What is needed:
Count up the lines below containing the word "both", and give the result with no other words.

Records from a dataset:
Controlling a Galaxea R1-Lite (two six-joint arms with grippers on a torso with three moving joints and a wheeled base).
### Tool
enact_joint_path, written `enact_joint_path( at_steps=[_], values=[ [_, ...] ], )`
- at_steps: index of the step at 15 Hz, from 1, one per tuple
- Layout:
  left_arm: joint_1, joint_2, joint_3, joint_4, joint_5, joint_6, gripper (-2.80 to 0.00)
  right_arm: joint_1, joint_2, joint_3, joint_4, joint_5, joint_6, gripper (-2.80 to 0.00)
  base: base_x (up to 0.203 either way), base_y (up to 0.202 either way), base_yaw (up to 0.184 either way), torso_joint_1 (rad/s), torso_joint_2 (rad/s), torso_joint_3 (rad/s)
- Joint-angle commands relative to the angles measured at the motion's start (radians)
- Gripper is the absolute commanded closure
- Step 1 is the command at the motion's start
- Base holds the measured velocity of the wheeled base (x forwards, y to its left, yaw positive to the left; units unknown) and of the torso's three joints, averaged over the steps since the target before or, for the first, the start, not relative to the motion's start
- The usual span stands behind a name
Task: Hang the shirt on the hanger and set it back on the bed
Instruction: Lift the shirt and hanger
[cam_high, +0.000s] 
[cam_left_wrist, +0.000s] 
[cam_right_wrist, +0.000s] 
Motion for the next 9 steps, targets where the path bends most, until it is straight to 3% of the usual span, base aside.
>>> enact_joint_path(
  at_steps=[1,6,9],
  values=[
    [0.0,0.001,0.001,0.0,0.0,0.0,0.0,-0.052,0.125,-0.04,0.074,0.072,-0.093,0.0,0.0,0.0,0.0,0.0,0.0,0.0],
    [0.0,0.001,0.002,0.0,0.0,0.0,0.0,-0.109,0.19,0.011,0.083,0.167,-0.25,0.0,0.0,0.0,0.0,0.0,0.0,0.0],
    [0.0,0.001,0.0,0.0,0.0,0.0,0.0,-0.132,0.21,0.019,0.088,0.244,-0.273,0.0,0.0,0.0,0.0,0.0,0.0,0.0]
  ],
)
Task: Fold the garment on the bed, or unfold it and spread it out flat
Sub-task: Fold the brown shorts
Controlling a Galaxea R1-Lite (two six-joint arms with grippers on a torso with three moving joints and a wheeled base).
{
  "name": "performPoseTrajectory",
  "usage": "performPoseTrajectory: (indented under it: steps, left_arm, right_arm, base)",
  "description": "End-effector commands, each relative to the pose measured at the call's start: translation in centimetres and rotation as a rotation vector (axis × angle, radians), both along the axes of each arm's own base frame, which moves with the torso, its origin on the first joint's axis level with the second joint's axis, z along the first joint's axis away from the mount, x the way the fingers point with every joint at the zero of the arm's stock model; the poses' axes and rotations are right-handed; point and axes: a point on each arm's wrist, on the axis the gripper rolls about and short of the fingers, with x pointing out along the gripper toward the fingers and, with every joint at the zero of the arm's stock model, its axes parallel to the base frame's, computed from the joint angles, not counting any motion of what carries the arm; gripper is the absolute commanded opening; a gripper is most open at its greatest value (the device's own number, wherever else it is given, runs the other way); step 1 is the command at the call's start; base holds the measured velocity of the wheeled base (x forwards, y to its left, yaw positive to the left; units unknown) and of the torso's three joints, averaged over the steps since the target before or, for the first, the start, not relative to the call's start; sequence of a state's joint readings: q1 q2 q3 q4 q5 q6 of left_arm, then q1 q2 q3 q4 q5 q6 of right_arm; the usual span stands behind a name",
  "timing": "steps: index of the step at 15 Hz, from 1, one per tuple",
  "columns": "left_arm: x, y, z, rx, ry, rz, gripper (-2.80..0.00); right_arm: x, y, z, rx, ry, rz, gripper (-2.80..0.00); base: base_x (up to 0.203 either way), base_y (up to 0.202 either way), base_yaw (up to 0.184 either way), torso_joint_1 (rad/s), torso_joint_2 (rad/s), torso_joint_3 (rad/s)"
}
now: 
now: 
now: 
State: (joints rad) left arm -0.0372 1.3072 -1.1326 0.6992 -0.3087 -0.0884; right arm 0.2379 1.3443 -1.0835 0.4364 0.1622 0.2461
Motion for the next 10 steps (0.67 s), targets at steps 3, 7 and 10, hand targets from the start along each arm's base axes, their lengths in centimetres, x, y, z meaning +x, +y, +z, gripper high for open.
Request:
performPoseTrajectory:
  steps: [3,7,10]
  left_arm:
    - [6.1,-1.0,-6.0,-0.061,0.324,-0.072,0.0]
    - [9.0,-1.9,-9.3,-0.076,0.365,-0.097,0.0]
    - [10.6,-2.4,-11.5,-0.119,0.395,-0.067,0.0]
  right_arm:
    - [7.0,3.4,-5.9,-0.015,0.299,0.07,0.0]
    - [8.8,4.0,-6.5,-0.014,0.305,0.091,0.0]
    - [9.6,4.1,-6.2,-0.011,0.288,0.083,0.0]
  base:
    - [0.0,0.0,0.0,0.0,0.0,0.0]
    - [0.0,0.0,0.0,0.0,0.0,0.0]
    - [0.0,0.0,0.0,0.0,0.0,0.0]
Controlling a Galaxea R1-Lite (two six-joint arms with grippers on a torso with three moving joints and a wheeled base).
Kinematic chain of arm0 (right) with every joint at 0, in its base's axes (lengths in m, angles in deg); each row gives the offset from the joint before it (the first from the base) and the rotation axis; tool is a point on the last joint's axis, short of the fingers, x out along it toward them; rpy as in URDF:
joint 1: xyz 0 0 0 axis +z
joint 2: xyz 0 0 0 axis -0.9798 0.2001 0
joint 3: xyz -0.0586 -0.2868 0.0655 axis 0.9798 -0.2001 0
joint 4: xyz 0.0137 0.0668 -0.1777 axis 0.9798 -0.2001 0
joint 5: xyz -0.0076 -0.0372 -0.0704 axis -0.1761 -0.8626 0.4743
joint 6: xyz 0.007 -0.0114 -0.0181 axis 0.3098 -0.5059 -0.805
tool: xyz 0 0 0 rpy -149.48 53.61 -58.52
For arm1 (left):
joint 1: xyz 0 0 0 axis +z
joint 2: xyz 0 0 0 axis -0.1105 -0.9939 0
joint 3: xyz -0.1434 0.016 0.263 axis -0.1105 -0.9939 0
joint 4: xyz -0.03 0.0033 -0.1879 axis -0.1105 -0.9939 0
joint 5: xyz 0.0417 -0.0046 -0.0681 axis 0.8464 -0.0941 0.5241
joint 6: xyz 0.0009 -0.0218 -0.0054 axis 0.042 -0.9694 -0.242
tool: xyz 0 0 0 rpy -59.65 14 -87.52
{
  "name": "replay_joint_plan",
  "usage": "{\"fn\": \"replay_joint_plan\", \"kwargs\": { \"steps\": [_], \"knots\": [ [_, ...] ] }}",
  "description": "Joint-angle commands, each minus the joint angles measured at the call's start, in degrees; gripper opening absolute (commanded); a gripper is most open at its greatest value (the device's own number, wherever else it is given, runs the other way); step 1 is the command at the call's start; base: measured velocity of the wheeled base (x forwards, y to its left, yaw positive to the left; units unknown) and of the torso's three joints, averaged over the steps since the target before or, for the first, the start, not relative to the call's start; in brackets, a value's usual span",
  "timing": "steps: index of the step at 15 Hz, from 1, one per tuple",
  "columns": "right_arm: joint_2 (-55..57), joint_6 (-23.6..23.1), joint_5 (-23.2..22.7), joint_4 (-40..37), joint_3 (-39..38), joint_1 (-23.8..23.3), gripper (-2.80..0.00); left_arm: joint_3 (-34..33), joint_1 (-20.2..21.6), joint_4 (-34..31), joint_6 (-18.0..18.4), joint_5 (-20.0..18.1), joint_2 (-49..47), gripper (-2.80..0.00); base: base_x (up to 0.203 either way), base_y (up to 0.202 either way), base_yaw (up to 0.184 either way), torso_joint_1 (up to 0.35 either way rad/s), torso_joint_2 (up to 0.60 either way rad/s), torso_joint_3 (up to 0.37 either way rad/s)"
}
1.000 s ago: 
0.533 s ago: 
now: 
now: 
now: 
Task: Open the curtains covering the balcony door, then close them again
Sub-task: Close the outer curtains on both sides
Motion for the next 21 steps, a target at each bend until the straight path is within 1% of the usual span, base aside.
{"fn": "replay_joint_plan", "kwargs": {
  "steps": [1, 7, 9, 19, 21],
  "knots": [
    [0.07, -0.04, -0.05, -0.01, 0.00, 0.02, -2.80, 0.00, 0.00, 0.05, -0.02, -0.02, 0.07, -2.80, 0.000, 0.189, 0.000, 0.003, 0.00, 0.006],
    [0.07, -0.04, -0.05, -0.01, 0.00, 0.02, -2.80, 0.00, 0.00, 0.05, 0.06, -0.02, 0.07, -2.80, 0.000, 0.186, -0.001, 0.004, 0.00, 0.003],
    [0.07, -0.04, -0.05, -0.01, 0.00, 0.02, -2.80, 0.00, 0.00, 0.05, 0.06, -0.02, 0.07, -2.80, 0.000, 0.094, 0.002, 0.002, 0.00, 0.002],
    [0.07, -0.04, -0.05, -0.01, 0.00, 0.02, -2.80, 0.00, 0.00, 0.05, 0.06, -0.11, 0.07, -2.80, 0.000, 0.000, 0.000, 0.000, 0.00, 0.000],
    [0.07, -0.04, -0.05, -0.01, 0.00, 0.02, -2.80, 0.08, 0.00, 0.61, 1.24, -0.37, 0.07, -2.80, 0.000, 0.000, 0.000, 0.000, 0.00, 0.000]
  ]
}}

Written reply:
2